Künst­li­che Intel­li­genz (KI) sorgt wie­der für Schlag­zei­len. ChatGPT wer­de »die Arbeits­welt umwäl­zen«, so Bun­des­ar­beits­mi­ni­ster Huber­tus Heil. ChatGPT ist ein sprach- und text­ba­sier­ter Chat­bot und kann zum Bei­spiel kom­pli­zier­te Sach­ver­hal­te ein­fach erklä­ren, Gedich­te oder kur­ze Tex­te schrei­ben. Die neue Tech­nik eig­net sich vor allem für Dia­log-Anwen­dun­gen, als Ideen­ge­ber oder Hil­fe bei der Vor­struk­tu­rie­rung von Tex­ten. Algo­rith­men und KI sind heu­te nicht mehr aus dem All­tag weg­zu­den­ken.

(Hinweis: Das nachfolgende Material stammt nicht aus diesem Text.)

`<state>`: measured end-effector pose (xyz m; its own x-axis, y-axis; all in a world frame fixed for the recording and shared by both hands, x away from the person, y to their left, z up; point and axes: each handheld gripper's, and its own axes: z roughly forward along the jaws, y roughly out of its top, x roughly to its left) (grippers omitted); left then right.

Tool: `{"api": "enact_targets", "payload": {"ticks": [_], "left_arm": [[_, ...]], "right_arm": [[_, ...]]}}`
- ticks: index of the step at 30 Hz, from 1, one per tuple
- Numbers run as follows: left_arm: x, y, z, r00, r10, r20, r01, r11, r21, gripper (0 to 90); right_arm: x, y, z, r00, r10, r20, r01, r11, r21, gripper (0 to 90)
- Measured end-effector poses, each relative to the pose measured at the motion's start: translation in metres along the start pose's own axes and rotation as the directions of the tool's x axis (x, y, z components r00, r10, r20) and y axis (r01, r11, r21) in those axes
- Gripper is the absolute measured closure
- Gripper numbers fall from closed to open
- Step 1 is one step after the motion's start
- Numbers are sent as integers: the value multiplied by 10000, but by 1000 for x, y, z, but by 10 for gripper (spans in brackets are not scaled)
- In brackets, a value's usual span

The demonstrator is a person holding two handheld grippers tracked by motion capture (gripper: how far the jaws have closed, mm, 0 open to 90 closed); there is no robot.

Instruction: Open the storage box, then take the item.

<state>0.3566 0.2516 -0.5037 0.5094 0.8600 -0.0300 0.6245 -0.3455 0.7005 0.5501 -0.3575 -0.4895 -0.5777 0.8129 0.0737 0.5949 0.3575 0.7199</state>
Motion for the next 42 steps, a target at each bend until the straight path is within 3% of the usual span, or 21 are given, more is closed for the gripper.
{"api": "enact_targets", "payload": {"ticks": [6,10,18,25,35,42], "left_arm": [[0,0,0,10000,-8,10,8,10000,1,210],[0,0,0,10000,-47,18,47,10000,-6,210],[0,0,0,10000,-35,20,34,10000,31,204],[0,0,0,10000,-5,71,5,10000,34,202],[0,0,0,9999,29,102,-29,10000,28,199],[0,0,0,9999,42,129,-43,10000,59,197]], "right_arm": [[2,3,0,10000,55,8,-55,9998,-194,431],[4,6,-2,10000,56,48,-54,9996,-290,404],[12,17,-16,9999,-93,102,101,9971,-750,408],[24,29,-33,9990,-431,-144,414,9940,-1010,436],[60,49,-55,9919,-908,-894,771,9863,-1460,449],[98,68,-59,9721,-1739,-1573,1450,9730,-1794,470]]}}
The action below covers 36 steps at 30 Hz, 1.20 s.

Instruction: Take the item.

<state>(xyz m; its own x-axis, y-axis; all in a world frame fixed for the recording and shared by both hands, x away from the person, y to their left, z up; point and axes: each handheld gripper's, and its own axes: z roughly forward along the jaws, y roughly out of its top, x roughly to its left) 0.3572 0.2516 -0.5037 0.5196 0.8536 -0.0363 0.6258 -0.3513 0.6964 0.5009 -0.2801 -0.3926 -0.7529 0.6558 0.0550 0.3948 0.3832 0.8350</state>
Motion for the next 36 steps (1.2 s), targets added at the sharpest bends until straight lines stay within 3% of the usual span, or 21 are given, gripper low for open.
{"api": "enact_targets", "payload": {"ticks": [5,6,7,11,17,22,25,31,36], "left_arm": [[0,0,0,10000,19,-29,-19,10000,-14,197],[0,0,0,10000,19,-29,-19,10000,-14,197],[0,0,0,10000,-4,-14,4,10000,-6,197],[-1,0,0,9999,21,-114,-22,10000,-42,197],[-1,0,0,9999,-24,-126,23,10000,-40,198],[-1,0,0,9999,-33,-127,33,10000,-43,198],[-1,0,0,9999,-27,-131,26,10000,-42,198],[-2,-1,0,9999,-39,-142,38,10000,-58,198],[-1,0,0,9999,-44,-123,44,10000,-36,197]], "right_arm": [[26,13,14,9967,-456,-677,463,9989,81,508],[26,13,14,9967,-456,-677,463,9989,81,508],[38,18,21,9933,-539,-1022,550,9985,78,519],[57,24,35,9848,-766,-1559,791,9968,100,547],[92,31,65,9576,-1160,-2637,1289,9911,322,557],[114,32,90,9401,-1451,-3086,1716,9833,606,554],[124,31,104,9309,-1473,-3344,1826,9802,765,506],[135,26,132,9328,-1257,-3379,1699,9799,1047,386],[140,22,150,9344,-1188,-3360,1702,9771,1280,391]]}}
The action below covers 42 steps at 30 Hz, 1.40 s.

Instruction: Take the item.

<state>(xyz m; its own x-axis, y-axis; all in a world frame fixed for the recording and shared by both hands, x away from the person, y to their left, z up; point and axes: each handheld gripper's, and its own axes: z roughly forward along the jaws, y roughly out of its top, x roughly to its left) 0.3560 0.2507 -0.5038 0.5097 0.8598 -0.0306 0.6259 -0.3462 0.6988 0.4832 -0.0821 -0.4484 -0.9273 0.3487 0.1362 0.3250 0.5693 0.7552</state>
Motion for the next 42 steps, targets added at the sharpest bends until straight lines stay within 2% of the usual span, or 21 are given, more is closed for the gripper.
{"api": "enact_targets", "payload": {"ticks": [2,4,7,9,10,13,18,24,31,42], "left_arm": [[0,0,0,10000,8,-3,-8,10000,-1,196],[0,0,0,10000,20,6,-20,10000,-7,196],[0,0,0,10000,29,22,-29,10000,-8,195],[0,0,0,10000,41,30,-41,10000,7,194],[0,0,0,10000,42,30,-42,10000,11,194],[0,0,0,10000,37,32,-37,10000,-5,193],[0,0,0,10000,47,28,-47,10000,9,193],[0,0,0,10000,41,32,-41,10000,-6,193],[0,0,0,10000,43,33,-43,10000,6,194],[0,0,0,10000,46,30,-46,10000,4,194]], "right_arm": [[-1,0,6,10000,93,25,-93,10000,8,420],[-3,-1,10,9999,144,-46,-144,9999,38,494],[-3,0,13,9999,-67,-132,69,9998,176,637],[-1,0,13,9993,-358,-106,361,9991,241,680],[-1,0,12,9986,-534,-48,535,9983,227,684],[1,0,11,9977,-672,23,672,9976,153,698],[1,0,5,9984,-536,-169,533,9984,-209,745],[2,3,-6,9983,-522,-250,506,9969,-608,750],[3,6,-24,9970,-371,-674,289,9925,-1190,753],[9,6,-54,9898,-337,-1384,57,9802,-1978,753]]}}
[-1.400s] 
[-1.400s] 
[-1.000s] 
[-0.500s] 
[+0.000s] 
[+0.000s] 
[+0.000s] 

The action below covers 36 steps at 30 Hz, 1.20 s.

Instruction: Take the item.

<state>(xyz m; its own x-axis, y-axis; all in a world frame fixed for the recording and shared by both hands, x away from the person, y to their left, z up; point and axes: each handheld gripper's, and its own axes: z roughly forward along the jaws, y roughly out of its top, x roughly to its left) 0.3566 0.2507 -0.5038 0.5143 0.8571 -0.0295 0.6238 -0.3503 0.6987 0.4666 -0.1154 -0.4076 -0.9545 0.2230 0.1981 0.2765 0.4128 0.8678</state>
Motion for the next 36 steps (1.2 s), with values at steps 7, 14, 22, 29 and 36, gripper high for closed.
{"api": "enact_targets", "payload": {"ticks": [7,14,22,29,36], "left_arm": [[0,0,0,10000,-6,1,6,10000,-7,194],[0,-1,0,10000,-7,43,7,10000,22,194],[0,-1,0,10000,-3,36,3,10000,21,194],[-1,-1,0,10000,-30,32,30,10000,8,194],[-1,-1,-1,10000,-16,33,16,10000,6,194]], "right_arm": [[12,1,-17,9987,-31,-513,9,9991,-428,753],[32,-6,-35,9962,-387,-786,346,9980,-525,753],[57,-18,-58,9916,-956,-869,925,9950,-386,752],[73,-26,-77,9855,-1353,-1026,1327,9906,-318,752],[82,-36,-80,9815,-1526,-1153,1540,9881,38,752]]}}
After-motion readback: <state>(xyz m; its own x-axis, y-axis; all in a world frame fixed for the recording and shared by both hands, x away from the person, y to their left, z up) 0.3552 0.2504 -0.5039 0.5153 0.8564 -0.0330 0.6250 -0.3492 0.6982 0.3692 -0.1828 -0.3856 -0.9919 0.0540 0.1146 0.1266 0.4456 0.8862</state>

Vom Über­set­zungs­pro­gramm bis zur Navi­ga­ti­on kommt die Tech­no­lo­gie zum Ein­satz. Beim Smart­phone ver­teilt KI im Hin­ter­grund Bil­der und Text und nimmt dem Nut­zer Ent­schei­dun­gen ab, wie genau die Kame­ra ein­zu­stel­len ist.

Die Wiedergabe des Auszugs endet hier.